Should using longitudinal weights lead to a balanced panel?
I have a question concerning the correct use of longitudinal weights. I want to perform longitudinal analysis in stata, starting in wave 6 and ending in wave 11, using information from the individual adult self-completion interview. I understand that I should therefore be using the weight k_indscui_lw.
When reading in my data, I create a panel data set in long format, removing the wave prefix from the variables and instead introducing a wave variable called UKHLSwave. Subsequently, I create a new weight variable corresponding to the respective individual’s value of k_indscui_lw for each observation (for later use in regression analysis) in the following way:
gen weight11_temp = indscui_lw if UKHLSwave == 11
by pidp: egen weight11 = max(weight11_temp)

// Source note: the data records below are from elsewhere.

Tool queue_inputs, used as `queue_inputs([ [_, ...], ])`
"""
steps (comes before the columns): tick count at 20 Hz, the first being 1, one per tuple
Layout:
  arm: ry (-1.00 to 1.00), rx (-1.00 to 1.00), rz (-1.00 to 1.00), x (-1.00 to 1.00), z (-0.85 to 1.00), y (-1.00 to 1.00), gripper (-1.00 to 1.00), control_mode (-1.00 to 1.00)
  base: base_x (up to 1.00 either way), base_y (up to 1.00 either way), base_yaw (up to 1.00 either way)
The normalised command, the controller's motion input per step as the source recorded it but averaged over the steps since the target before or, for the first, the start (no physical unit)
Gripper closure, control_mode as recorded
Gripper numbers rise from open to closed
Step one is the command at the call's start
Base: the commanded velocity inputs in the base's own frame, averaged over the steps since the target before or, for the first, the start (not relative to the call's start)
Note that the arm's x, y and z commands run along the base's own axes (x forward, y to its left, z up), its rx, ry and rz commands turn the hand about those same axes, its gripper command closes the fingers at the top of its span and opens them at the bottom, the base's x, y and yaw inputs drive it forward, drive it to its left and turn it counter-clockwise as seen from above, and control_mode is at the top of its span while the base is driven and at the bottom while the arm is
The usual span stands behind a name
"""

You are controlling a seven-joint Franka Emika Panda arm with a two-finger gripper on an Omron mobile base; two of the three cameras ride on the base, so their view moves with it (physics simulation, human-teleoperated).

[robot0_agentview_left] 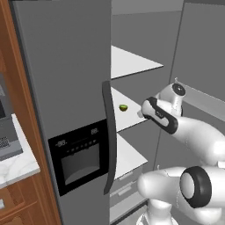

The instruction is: Retrieve the apple and kiwi from the fridge and place them into the bowl on the dining table.

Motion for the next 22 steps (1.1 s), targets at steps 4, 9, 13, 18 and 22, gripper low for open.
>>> queue_inputs([
  [4,0.0,0.0,0.0,0.34,-0.27,0.03,-1.0,-1.0,0.0,0.0,0.0],
  [9,-0.01,0.0,0.0,0.23,-0.29,0.03,-1.0,-1.0,0.0,0.0,0.0],
  [13,-0.03,0.0,0.0,0.21,-0.15,0.03,-1.0,-1.0,0.0,0.0,0.0],
  [18,-0.01,0.0,0.0,0.23,-0.01,0.05,-1.0,-1.0,0.0,0.0,0.0],
  [22,0.0,0.0,0.0,0.15,0.0,0.1,-1.0,-1.0,0.0,0.0,0.0],
])
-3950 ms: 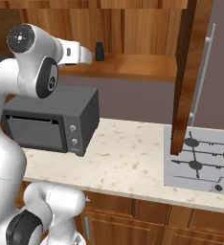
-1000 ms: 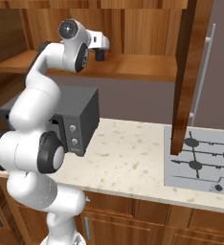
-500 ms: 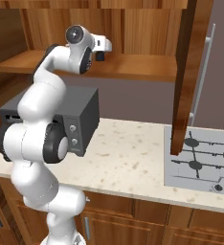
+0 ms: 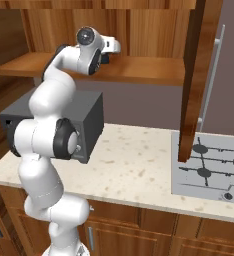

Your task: Retrieve the shaker from the cabinet and place it next the steak on a plate on the dining table.

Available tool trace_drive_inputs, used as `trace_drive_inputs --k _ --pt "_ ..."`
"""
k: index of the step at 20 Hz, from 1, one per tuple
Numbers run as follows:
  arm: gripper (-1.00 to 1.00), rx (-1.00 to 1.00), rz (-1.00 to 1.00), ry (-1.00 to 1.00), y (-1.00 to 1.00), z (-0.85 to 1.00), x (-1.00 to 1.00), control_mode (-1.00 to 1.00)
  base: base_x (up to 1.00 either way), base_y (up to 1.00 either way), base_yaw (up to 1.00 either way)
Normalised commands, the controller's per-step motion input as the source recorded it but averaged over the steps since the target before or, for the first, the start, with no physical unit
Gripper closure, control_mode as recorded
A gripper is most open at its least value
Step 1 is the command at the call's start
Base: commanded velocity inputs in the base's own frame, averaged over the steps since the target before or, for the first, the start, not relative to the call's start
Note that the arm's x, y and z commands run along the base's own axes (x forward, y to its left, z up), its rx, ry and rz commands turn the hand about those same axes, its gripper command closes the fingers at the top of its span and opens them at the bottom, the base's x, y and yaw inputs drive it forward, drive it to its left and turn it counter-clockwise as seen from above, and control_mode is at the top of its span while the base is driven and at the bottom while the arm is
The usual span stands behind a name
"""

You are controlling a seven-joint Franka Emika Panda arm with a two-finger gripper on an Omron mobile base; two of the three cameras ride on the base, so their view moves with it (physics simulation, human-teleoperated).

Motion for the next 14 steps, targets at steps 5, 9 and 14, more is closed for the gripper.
trace_drive_inputs --k 5,9,14 --pt "-1.00 0.00 0.01 0.00 0.00 -0.06 0.32 -1.00 0.00 0.00 0.00" --pt "-1.00 0.00 0.01 0.00 0.00 -0.10 0.31 -1.00 0.00 0.00 0.00" --pt "1.00 0.00 0.00 0.00 0.00 -0.17 0.27 -1.00 0.00 0.00 0.00"
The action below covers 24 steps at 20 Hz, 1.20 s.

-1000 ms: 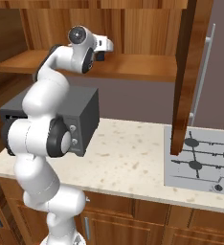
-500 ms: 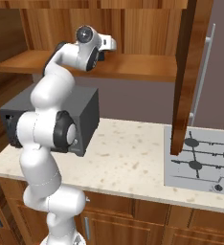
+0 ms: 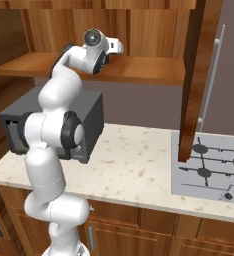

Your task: Retrieve the shaker from the cabinet and place it next the steak on a plate on the dining table.

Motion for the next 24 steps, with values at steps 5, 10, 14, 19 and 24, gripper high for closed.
trace_drive_inputs --k 5,10,14,19,24 --pt "1.00 0.00 0.01 0.00 0.00 -0.02 -0.18 -1.00 0.00 0.00 0.00" --pt "1.00 0.01 0.01 -0.05 0.00 -0.01 -1.00 -1.00 0.00 0.00 0.00" --pt "1.00 0.02 0.00 -0.07 -0.05 0.00 -1.00 -1.00 0.00 0.00 0.00" --pt "1.00 0.04 0.00 -0.09 -0.09 0.00 -1.00 -1.00 0.00 0.00 0.00" --pt "1.00 0.06 0.00 -0.16 0.00 0.02 -1.00 -1.00 0.00 0.00 0.00"
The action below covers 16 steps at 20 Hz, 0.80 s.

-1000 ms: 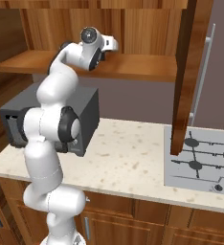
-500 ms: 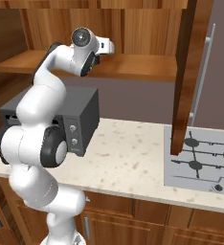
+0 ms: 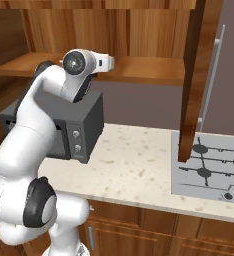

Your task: Retrieve the shaker from the cabinet and place it next the steak on a plate on the dining table.

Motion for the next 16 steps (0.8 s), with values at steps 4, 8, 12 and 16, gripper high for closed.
trace_drive_inputs --k 4,8,12,16 --pt "1.00 0.00 0.00 0.00 0.00 0.17 -1.00 -1.00 0.00 0.00 0.00" --pt "1.00 0.00 0.00 0.17 0.06 0.00 -1.00 -1.00 0.00 0.00 0.00" --pt "1.00 0.00 0.00 0.15 0.00 -0.03 -1.00 -1.00 0.00 0.00 0.00" --pt "1.00 0.00 0.01 -0.02 0.01 -0.31 -1.00 -1.00 0.00 0.00 0.00"
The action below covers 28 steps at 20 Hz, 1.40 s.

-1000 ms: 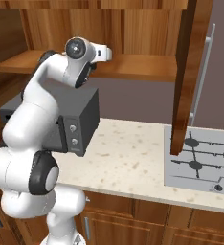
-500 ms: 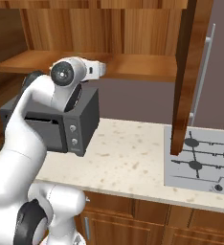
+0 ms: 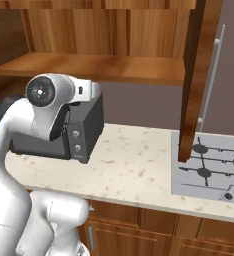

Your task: Retrieve the shaker from the cabinet and place it next the steak on a plate on the dining table.

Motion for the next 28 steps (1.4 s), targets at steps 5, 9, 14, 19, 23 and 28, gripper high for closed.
trace_drive_inputs --k 5,9,14,19,23,28 --pt "1.00 0.00 0.02 -0.06 0.01 -0.24 -0.60 1.00 -0.40 0.00 0.01" --pt "1.00 0.00 0.00 0.00 0.00 0.00 0.00 1.00 -1.00 0.00 0.02" --pt "1.00 0.00 0.00 0.00 0.00 0.00 0.00 1.00 -1.00 0.51 -0.33" --pt "1.00 0.00 0.00 0.00 0.00 0.00 0.00 1.00 -0.73 0.72 0.62" --pt "1.00 0.00 0.00 0.00 0.00 0.00 0.00 1.00 -0.03 0.03 1.00" --pt "1.00 0.00 0.00 0.00 0.00 0.00 0.00 1.00 0.00 0.00 1.00"
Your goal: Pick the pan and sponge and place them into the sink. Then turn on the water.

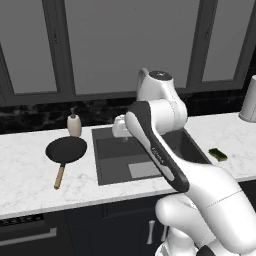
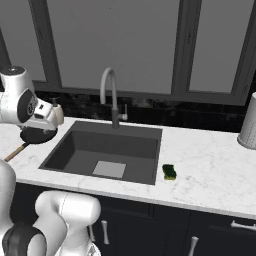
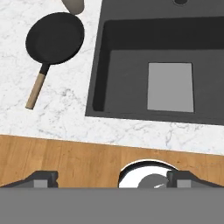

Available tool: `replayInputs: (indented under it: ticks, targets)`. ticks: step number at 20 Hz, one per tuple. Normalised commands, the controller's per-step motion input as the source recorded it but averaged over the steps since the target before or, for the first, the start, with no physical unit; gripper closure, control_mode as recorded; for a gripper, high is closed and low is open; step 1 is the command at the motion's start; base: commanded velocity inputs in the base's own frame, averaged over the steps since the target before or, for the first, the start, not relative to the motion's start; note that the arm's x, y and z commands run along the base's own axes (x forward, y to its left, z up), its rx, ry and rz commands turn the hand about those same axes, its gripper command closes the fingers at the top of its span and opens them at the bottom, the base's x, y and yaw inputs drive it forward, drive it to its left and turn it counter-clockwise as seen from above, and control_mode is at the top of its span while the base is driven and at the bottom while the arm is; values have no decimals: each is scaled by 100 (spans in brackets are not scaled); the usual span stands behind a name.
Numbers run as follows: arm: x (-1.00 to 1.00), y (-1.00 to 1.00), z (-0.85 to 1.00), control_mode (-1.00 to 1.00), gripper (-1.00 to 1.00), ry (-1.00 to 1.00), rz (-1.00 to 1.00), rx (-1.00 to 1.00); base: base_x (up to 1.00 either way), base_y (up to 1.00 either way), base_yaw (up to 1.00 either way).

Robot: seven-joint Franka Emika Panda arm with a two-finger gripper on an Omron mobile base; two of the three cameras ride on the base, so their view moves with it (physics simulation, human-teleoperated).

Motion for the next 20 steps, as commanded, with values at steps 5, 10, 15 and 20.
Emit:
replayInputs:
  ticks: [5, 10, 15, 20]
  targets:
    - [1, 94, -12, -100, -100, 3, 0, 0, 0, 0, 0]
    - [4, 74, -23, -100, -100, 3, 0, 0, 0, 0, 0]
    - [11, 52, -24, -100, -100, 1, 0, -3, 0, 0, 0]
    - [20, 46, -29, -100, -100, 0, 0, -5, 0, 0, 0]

My understanding from the weighting guidance (which I found very helpful – thanks a lot!) was that only individuals who gave a full interview at waves 6 through 11 should have a non-zero value of k_indscui_lw. In return, I expected to find my panel balanced for waves 6 through 11 once I condition on my new variable weight11 being non-zero and non-missing. However, when I do:
gen nonzeroweight = (weight11 > 0 & weight11 != .)
tab nonzeroweight UKHLSwave if UKHLSwave >= 6
I get strictly increasing numbers of observations from wave 6 through wave 11.
Can you please check if you can replicate my findings, and advise where I am doing/understanding something wrong? Otherwise, any insight into why it would be normal for the situation above to arise would be greatly appreciated.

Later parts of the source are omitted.